Modern file compression
Unknown to most users, file compression silently works behind the scene. Updates for any operating system, for example, are compressed. That happens automatically and the user doesn't even need to know about it.
But sometimes, we have a choice. In Archlinux, for example, we can set the compression we'd like to use for packages created by makepkg (such as those installed over the AUR) – but how to chose between gz, bz2, xz, lrz, lzo, and z? And some backup software adds further options: Borg, for example, offers zlib, lzma, lz4, and zstd.
Most surprisingly, some of these algorithms have been developed only very recently: zstd comes from Facebook (2016), and there's brotli from Google (2015) and lzfse from Apple (2015).
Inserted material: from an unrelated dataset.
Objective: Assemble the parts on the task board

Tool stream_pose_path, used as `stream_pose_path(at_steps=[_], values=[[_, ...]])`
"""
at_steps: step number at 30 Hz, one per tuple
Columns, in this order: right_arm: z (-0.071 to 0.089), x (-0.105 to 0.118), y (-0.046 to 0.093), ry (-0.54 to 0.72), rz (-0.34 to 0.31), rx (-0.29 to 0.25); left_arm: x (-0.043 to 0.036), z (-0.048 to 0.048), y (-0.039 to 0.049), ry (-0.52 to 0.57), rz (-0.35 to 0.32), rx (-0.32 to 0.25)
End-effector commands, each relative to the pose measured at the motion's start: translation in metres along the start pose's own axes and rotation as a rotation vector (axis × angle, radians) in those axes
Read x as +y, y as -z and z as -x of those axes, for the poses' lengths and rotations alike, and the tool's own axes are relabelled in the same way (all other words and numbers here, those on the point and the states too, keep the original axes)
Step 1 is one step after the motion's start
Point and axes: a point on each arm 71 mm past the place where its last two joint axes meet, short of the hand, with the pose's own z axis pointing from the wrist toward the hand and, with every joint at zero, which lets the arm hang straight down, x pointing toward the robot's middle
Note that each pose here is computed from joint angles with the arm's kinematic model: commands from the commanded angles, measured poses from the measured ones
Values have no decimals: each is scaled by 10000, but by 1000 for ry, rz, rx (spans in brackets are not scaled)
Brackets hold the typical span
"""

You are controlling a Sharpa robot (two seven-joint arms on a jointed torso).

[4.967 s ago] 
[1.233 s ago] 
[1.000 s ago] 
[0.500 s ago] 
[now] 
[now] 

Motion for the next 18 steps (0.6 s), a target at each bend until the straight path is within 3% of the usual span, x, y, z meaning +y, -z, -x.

Why do these multi-billion-dollar companies develop compression algorithms? Because of the multi-billion dollars.
Instead of testing each of these algorithms yourself, you can use lzbench. It tests all open source algorithms of the lz family with the de facto standard file package in the compression business, the silesia suite.
Here are three examples geared toward high compression ratio, high speed compression, and high speed decompression:
High compression ratio (<25%)
➜ lzbench -c -ebrotli,11/xz,6,9/zstd,22 silesia.tar lzbench 1.7.3 (64-bit Linux) Assembled by P.Skibinski Compressor name Compress. Decompress. Compr. size Ratio memcpy 9814 MB/s 9852 MB/s 211947520 100.00 brotli 2017-12-12 -11 0.48 MB/s 385 MB/s 51136654 24.13 xz 5.2.3 -6 2.30 MB/s 74 MB/s 48745306 23.00 zstd 1.3.3 -22 2.30 MB/s 600 MB/s 52845025 24.93
These are single core values. xz compression (but not decompression) profits from multithreading, while brotli and zstd do not.
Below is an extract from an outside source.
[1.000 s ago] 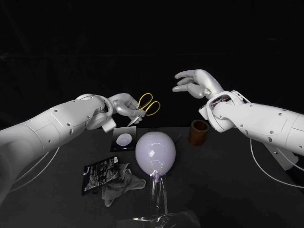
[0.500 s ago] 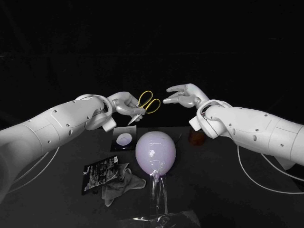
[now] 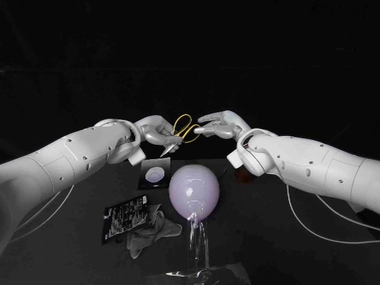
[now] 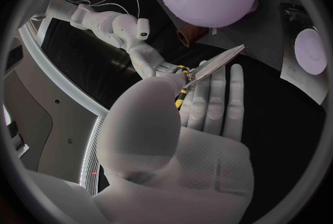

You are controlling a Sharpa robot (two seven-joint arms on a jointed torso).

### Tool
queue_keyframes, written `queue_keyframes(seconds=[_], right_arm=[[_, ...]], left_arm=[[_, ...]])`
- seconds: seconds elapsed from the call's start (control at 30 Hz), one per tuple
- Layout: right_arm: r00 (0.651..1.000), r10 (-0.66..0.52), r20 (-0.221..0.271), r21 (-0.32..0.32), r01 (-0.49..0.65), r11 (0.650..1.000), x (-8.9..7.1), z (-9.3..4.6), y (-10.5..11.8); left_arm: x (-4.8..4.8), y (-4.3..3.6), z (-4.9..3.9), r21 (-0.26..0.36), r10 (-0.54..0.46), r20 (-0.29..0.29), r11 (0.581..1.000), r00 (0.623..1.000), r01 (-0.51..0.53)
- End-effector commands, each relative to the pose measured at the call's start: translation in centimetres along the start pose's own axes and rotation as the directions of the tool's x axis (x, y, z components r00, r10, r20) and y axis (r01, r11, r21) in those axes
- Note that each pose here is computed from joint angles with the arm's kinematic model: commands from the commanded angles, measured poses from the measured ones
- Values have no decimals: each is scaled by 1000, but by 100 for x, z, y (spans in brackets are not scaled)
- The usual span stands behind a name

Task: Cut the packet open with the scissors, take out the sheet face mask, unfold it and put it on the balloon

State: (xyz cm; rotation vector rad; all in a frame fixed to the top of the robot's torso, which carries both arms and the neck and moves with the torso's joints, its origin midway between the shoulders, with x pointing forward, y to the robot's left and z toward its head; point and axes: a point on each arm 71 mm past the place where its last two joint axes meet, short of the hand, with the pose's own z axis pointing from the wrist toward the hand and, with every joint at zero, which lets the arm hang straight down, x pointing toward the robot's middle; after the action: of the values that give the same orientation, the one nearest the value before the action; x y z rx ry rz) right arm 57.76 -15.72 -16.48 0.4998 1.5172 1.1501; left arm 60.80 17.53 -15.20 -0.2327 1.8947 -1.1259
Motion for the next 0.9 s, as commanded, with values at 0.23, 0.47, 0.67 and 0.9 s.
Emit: queue_keyframes(seconds=[0.23,0.47,0.67,0.9], right_arm=[[996,33,-77,25,-32,999,105,34,-8],[995,20,-96,33,-17,999,162,48,-1],[996,7,-91,38,-3,999,166,50,-4],[1000,13,-17,19,-13,1000,120,42,14]], left_arm=[[29,-61,19,34,0,-3,999,1000,1],[52,-84,29,43,-1,-10,999,1000,1],[58,-90,28,46,-2,-14,999,1000,2],[53,-84,24,44,-2,-13,999,1000,2]])
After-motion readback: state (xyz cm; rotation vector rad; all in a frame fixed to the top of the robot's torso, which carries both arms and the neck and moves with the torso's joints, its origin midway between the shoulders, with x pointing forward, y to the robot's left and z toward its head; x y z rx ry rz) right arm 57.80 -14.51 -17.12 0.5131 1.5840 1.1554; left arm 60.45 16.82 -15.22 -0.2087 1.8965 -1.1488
High speed compression (for compression ratios <50%)
➜ lzbench -c -elz4/lzo1x silesia.tar Compressor name Compress. Decompress. Compr. size Ratio memcpy 9861 MB/s 9768 MB/s 211947520 100.00 lz4 1.8.0 524 MB/s 2403 MB/s 100880800 47.60 lzo1x 2.09 -12 521 MB/s 738 MB/s 103238859 48.71
High speed decompression (> 2000 MB/s)
↪ lzbench -c -elz4/lizard,10/lzsse8,6 silesia.tar Compressor name Compress. Decompress. Compr. size Ratio memcpy 9579 MB/s 10185 MB/s 211947520 100.00 lz4 1.8.0 525 MB/s 2421 MB/s 100880800 47.60 lizard 1.0 -10 421 MB/s 2115 MB/s 103402971 48.79 lzsse8 2016-05-14 -6 8.25 MB/s 3359 MB/s 75469717 35.61
What do we learn from these benchmarks?
If we want high compression reasonably fast, nothing beats xz. It's just perfect for what it's actually used by some (all?) Linux distributions: to distribute updates with acceptable computational resources over a channel with a very limited band width.
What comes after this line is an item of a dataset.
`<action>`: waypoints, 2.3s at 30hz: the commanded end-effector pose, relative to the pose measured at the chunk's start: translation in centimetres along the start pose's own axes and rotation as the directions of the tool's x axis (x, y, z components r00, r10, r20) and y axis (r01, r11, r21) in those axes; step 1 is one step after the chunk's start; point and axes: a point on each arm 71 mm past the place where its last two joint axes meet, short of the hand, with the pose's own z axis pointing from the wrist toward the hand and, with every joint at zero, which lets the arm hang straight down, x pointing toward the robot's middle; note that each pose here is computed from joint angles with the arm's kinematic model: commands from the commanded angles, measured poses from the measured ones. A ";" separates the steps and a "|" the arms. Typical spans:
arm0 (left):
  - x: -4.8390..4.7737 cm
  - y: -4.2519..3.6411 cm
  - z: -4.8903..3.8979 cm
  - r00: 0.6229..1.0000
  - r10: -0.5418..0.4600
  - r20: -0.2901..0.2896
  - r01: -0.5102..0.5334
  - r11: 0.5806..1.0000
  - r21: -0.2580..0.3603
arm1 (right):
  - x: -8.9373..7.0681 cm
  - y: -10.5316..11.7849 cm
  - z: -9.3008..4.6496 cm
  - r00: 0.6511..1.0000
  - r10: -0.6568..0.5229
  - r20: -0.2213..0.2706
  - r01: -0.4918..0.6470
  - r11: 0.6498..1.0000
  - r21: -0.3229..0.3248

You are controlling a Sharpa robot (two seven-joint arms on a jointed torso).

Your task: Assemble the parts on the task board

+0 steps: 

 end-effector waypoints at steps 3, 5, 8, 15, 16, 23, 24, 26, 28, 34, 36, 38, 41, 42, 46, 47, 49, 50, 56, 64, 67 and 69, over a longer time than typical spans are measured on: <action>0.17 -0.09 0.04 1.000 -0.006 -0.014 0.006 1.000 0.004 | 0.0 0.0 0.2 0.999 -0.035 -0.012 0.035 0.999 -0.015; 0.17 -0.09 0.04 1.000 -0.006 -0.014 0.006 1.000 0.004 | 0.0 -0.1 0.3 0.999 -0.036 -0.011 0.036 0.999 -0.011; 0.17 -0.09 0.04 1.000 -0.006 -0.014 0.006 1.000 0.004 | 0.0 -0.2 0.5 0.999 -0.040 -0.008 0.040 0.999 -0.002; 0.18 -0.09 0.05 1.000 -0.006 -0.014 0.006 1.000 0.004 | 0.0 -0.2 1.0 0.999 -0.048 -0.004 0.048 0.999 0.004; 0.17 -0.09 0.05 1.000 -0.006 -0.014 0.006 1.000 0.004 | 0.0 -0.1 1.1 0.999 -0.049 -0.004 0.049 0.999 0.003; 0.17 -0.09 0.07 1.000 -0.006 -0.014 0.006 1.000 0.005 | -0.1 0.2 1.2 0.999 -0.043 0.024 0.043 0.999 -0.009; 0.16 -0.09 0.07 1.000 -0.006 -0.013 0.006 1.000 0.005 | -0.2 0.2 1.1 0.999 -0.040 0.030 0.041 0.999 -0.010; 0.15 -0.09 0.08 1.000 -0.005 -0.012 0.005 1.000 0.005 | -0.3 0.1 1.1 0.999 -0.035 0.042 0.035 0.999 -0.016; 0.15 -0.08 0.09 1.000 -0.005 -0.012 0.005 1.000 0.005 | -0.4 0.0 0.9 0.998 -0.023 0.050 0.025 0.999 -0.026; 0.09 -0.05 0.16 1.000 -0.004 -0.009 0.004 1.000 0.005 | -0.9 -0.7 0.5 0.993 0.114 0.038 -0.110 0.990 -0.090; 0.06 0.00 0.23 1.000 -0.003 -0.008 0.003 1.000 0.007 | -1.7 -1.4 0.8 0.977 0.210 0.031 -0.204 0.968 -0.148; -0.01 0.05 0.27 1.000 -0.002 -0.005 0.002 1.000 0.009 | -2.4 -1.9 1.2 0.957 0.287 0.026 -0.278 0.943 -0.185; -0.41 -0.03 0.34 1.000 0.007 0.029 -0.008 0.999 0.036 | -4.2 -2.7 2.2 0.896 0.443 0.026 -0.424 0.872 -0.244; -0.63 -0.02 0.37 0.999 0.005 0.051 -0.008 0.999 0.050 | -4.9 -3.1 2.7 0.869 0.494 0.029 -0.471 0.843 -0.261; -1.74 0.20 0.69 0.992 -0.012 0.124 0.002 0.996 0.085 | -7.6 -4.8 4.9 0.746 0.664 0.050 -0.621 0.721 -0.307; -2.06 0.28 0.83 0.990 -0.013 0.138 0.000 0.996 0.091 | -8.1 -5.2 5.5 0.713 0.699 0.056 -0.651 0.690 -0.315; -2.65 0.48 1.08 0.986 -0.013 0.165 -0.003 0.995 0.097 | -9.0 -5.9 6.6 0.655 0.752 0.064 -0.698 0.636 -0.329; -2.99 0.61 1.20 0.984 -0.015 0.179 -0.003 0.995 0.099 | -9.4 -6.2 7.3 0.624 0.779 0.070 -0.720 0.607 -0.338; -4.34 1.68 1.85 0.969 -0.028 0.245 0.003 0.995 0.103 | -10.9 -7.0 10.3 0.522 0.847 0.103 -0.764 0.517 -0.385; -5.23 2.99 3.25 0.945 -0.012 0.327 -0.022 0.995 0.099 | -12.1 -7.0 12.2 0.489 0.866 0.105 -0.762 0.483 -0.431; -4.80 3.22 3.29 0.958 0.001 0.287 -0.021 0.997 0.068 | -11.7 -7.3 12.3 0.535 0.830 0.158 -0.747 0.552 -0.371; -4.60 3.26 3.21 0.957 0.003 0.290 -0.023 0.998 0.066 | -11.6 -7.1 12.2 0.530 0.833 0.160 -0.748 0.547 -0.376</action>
If the distributor commands over virtually unlimited resources, and compression speed is thus not an issue, brotli and zstd are clearly superior to all other choices. That's how we would like to have our updates: small and fast to decompress.
If size is not of primary importance, but compression speed is, lz4 and lzo are the champions.
If decompression speed is essential, lzsse8 wins. This is a lesser known member of the lz family and not widely available, in contrast to lz4 which thus scores again.